A prebuild exists in your .cloudcannon
folder.
#!/usr/bin/env bash
echo "Moving jekyllMarkdownPlugin.rb to _plugins"
mv rosey-connector/ssgs/jekyllMarkdownPlugin.rb site/_plugins/jekyllMarkdownPlugin.rb
echo "Moved jekyllMarkdownPlugin.rb to _plugins!"
echo "Moving jekyllImagePlugin.rb to _plugins"
mv rosey-connector/ssgs/jekyllImagePlugin.rb site/_plugins/jekyllImagePlugin.rb
echo "Moved jekyllImagePlugin.rb to _plugins!"
This prebuild moves two plugins two our sites _plugins
folder. Both plugins customise the markdown processing of Jekyll; by extending how Jekyll uses Kramdown to parse the markdown. This affects page body content, and templating with the markdownify
filter. This means neither body content, nor templating with the markdownify
filter need to be tagged manually.
jekyllMarkdownPlugin.rb
tags all block level elements with data-rosey
tags. It uses the slugified text contents of the element for the value.
jekyllImagePlugin.rb
removes the wrapping paragraph element from an image. This is important so that we don't have image links mistakenly appear in our translations.
Important
You could remove this, and place it permanently in your _plugins
directory. This is moved on this template because the rosey-connector directory depends on an upstream repository for maintenance. Your project will likely have no such need.

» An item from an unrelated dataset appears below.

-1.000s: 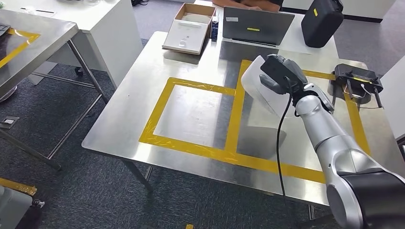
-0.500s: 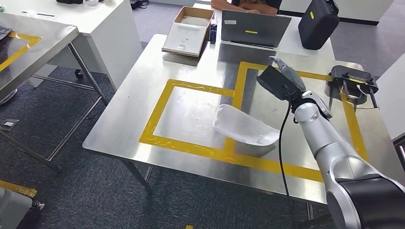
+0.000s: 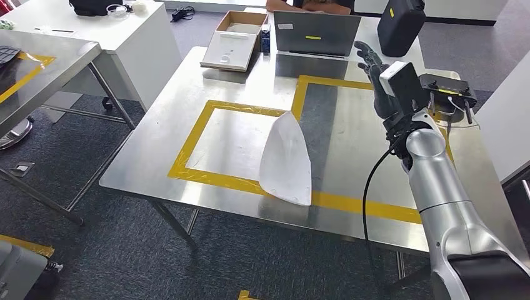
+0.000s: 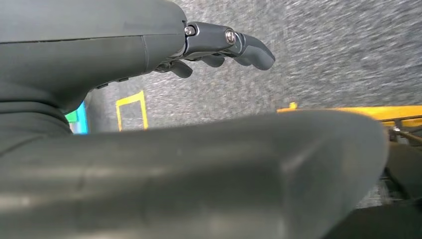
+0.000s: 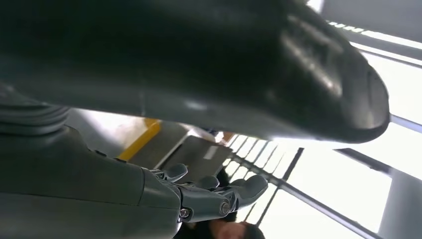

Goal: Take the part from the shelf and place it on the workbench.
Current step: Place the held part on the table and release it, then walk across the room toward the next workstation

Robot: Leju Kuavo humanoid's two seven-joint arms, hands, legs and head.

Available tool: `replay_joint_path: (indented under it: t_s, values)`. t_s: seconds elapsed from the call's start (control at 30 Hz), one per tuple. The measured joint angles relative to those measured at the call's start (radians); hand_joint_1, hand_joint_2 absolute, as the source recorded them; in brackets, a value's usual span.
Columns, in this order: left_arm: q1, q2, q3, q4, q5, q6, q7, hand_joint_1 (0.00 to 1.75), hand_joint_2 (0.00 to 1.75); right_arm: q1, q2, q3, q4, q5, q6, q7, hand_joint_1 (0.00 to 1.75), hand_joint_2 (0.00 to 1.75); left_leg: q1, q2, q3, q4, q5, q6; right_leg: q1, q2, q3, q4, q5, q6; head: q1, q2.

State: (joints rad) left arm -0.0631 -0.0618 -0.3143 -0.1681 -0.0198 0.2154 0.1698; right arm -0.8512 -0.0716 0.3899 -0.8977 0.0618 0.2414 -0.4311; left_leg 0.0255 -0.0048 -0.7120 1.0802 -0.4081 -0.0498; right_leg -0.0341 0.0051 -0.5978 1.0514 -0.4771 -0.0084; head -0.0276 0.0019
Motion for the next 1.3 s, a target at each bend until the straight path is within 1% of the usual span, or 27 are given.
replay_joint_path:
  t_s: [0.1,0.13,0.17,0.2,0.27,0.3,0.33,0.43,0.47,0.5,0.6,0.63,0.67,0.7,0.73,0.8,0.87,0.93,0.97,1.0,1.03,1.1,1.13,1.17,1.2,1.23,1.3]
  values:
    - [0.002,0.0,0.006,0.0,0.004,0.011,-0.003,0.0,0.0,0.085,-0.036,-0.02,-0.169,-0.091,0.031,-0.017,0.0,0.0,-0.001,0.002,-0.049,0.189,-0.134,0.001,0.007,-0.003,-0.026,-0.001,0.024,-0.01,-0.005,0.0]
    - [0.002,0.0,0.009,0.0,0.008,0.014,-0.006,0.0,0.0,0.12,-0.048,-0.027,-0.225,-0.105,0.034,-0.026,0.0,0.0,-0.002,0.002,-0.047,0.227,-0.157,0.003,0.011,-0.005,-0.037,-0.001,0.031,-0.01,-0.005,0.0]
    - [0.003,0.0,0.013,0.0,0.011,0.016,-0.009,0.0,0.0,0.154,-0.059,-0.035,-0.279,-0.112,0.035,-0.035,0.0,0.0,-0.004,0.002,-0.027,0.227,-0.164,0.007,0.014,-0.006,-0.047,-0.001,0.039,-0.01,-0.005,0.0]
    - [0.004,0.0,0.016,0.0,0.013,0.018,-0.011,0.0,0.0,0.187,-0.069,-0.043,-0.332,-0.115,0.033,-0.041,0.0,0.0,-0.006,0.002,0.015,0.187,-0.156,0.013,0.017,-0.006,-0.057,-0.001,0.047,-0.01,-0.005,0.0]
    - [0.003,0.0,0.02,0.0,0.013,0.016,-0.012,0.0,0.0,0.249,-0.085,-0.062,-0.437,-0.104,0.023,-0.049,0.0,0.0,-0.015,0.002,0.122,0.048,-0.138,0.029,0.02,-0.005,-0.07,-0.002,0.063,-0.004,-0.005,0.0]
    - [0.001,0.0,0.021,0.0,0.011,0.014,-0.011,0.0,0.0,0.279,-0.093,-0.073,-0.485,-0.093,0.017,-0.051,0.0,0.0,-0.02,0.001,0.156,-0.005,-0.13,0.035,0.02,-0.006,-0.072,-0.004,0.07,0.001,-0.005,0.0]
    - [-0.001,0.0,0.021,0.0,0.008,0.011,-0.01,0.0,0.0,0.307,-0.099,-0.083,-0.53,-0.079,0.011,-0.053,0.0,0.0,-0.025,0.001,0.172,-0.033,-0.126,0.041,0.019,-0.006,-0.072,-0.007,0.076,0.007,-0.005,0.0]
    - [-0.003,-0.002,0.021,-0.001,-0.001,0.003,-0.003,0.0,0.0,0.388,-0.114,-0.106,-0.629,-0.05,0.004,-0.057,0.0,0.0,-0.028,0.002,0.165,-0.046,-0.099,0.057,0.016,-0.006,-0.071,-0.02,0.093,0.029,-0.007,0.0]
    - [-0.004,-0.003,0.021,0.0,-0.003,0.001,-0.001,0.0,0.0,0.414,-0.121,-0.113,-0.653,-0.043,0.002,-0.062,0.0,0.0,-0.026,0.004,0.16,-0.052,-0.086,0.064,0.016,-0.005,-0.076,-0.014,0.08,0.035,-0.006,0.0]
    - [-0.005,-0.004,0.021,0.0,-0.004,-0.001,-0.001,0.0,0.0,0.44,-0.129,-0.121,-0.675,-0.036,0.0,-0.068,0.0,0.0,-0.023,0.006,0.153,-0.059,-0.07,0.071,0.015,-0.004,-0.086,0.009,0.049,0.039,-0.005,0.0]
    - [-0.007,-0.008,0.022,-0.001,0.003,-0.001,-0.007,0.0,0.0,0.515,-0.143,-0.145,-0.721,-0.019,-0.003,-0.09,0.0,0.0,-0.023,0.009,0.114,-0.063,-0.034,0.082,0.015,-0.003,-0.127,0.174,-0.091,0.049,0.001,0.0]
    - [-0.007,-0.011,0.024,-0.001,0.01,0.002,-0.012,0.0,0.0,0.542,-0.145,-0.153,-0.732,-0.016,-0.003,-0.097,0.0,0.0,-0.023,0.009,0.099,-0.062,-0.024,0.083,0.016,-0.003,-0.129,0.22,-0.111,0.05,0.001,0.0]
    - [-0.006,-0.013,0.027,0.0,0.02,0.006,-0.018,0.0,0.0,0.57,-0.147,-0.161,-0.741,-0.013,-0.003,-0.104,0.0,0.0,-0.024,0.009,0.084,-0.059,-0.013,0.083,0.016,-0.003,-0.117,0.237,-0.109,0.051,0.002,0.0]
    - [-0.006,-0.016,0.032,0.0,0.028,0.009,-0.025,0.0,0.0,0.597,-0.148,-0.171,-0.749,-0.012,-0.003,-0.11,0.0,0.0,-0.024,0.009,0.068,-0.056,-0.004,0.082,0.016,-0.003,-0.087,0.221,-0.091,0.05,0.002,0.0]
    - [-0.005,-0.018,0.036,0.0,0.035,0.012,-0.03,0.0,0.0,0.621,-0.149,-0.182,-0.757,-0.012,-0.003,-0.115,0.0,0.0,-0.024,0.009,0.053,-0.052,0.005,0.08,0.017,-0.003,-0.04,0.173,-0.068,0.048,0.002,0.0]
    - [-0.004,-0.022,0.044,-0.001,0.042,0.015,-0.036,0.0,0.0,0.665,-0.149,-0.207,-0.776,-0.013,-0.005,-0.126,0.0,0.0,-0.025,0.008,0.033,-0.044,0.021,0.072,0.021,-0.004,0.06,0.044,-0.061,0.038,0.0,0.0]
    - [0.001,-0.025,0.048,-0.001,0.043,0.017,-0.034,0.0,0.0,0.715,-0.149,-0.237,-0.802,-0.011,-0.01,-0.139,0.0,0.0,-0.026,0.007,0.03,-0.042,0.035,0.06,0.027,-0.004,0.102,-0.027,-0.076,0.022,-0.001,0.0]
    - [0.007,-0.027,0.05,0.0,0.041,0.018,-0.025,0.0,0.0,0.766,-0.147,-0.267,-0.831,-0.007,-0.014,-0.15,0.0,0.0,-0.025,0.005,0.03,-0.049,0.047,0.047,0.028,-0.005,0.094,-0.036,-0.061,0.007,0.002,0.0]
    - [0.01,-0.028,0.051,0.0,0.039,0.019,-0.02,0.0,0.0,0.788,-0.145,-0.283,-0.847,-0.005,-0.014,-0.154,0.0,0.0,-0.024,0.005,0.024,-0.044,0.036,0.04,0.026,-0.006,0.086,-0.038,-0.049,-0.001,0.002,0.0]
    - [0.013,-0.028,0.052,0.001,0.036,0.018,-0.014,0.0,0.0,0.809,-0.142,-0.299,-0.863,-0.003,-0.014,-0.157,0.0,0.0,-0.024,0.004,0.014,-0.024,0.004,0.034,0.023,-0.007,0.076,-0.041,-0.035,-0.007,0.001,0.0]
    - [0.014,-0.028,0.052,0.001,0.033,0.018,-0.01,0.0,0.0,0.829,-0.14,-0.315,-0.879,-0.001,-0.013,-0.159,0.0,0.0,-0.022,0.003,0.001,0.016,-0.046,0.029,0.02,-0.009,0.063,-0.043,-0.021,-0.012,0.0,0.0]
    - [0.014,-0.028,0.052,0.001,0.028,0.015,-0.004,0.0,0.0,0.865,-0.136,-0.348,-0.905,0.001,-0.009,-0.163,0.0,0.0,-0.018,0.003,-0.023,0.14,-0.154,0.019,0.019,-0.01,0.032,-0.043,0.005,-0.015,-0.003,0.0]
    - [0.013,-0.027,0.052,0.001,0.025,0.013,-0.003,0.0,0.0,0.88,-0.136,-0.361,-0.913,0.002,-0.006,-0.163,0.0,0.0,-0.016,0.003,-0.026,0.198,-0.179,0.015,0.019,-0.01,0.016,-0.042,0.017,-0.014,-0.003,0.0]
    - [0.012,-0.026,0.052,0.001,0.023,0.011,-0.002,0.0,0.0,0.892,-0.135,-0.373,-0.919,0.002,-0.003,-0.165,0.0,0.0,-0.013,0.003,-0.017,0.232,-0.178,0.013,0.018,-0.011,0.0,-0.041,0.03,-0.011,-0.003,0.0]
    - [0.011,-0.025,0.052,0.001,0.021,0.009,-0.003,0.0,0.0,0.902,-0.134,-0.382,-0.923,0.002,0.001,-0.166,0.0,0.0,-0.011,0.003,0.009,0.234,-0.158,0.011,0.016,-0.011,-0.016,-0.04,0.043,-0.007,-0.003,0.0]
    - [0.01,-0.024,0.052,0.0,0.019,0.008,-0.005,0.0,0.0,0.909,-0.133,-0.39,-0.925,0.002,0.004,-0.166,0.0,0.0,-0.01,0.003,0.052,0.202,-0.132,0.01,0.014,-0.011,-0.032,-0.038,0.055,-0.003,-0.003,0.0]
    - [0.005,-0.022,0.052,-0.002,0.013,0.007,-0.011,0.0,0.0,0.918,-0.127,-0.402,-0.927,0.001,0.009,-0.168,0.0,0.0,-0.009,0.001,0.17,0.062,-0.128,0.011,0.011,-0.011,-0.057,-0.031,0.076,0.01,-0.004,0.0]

Your postbuild should use _site
as it's source.
#!/usr/bin/env bash
npx @bookshop/generate
if [[ $ROSEYPROD != "true" ]];
then
npx rosey generate --source _site
node rosey-connector/roseyCloudCannonConnector.js
fi
if [[ $ROSEYPROD == "true" ]];
then
echo "Translating site with Rosey"
# By default, Rosey will place the default language under a language code, e.g. /en/index.html, and will generate a redirect file at /index.html.
# By setting the flag --default-language-at-root, Rosey will output the default language at the root path, e.g. /index.html.
# By setting the flag --default-language-at-root, Rosey will not generate any redirect pages.
# We only want this to run on our production site, as it can interfere with CloudCannon CMS's visual editor
# There's a little bit of shuffling around here to ensure the translated site ends up where CloudCannon picks up your site
mv ./_site ./untranslated_site
npx rosey build --source untranslated_site --dest _site
fi
Install the dependencies for Bookshop:
$ npm install
Install the Jekyll dependencies with Bundler:
$ npm run jekyll:install
Run the website:
$ npm start
Important
When running locally, and on staging, translations will not work. Rosey runs on your production site so translations will appear there.
Important
When running locally, the pagination will not work. Deploy to CloudCannon to see successful pagination.
The directory rosey-connector
is being updated from an upstream repository. Make any changes to this directory upstream.